PROBLEM STATEMENT »
Starting with the first line, output the data exactly, through to the last line.

GIVEN RECORDS »
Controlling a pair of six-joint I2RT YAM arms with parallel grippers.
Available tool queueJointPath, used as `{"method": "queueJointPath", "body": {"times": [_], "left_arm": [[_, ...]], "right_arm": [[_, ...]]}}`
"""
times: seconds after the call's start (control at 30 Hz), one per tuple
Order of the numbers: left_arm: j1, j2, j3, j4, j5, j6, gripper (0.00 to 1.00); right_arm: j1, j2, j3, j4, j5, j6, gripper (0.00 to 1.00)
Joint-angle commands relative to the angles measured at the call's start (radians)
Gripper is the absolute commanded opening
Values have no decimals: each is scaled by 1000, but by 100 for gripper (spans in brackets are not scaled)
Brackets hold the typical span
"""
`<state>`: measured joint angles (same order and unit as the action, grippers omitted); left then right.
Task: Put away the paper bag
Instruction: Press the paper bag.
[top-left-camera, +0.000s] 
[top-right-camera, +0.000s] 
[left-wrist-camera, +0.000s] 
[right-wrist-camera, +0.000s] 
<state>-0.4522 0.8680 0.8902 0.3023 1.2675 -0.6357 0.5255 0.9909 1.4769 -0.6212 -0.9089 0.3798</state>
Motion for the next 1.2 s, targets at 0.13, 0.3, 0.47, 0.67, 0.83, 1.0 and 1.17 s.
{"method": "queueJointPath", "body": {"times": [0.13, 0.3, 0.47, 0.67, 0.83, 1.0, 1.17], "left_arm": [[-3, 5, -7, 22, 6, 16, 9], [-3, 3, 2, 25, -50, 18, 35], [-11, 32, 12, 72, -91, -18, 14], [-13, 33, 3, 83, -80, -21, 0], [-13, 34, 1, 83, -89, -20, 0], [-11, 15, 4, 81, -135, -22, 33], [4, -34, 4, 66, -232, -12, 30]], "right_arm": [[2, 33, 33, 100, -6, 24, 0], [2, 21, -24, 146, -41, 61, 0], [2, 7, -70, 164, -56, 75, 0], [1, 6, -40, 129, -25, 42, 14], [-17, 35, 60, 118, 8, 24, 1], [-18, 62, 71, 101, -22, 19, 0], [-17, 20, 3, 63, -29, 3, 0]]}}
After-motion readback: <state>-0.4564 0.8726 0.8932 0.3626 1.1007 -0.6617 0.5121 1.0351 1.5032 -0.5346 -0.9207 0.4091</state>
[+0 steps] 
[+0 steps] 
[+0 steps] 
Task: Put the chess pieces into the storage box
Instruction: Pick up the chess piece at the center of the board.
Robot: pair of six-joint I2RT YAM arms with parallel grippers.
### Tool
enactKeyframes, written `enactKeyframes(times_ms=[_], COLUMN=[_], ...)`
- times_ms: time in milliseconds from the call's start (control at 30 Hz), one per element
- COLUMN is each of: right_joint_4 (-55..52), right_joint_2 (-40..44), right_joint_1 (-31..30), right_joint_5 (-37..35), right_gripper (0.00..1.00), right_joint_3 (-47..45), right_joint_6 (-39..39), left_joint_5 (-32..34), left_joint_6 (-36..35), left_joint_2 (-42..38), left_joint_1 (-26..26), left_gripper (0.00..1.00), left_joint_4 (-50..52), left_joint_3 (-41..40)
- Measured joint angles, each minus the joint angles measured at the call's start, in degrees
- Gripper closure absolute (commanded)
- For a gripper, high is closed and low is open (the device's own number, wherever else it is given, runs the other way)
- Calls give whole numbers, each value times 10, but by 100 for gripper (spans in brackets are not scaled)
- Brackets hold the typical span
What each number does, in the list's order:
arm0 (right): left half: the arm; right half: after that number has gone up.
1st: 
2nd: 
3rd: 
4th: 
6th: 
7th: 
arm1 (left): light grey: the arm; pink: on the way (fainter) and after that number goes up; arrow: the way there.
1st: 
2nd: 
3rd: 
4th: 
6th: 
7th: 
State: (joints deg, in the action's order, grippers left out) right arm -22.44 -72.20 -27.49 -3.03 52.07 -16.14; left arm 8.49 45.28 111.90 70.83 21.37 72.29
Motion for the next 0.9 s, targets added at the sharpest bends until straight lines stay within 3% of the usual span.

COMPLETED EXERCISE »
Controlling a pair of six-joint I2RT YAM arms with parallel grippers.
Available tool queueJointPath, used as `{"method": "queueJointPath", "body": {"times": [_], "left_arm": [[_, ...]], "right_arm": [[_, ...]]}}`
"""
times: seconds after the call's start (control at 30 Hz), one per tuple
Order of the numbers: left_arm: j1, j2, j3, j4, j5, j6, gripper (0.00 to 1.00); right_arm: j1, j2, j3, j4, j5, j6, gripper (0.00 to 1.00)
Joint-angle commands relative to the angles measured at the call's start (radians)
Gripper is the absolute commanded opening
Values have no decimals: each is scaled by 1000, but by 100 for gripper (spans in brackets are not scaled)
Brackets hold the typical span
"""
`<state>`: measured joint angles (same order and unit as the action, grippers omitted); left then right.
Task: Put away the paper bag
Instruction: Press the paper bag.
[top-left-camera, +0.000s] 
[top-right-camera, +0.000s] 
[left-wrist-camera, +0.000s] 
[right-wrist-camera, +0.000s] 
<state>-0.4522 0.8680 0.8902 0.3023 1.2675 -0.6357 0.5255 0.9909 1.4769 -0.6212 -0.9089 0.3798</state>
Motion for the next 1.2 s, targets at 0.13, 0.3, 0.47, 0.67, 0.83, 1.0 and 1.17 s.
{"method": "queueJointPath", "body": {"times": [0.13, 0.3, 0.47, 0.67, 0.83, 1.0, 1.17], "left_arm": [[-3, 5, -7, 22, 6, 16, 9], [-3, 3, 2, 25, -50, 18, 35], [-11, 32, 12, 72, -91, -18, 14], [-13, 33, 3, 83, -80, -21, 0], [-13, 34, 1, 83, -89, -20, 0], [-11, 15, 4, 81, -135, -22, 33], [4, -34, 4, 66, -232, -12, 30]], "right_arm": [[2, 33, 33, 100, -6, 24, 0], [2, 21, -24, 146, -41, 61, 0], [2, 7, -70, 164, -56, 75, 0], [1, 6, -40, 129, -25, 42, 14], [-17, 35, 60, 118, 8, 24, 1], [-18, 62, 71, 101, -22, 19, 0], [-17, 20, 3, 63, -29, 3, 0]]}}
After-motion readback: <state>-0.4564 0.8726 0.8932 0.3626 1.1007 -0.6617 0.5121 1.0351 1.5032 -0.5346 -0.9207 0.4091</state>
[+0 steps] 
[+0 steps] 
[+0 steps] 
Task: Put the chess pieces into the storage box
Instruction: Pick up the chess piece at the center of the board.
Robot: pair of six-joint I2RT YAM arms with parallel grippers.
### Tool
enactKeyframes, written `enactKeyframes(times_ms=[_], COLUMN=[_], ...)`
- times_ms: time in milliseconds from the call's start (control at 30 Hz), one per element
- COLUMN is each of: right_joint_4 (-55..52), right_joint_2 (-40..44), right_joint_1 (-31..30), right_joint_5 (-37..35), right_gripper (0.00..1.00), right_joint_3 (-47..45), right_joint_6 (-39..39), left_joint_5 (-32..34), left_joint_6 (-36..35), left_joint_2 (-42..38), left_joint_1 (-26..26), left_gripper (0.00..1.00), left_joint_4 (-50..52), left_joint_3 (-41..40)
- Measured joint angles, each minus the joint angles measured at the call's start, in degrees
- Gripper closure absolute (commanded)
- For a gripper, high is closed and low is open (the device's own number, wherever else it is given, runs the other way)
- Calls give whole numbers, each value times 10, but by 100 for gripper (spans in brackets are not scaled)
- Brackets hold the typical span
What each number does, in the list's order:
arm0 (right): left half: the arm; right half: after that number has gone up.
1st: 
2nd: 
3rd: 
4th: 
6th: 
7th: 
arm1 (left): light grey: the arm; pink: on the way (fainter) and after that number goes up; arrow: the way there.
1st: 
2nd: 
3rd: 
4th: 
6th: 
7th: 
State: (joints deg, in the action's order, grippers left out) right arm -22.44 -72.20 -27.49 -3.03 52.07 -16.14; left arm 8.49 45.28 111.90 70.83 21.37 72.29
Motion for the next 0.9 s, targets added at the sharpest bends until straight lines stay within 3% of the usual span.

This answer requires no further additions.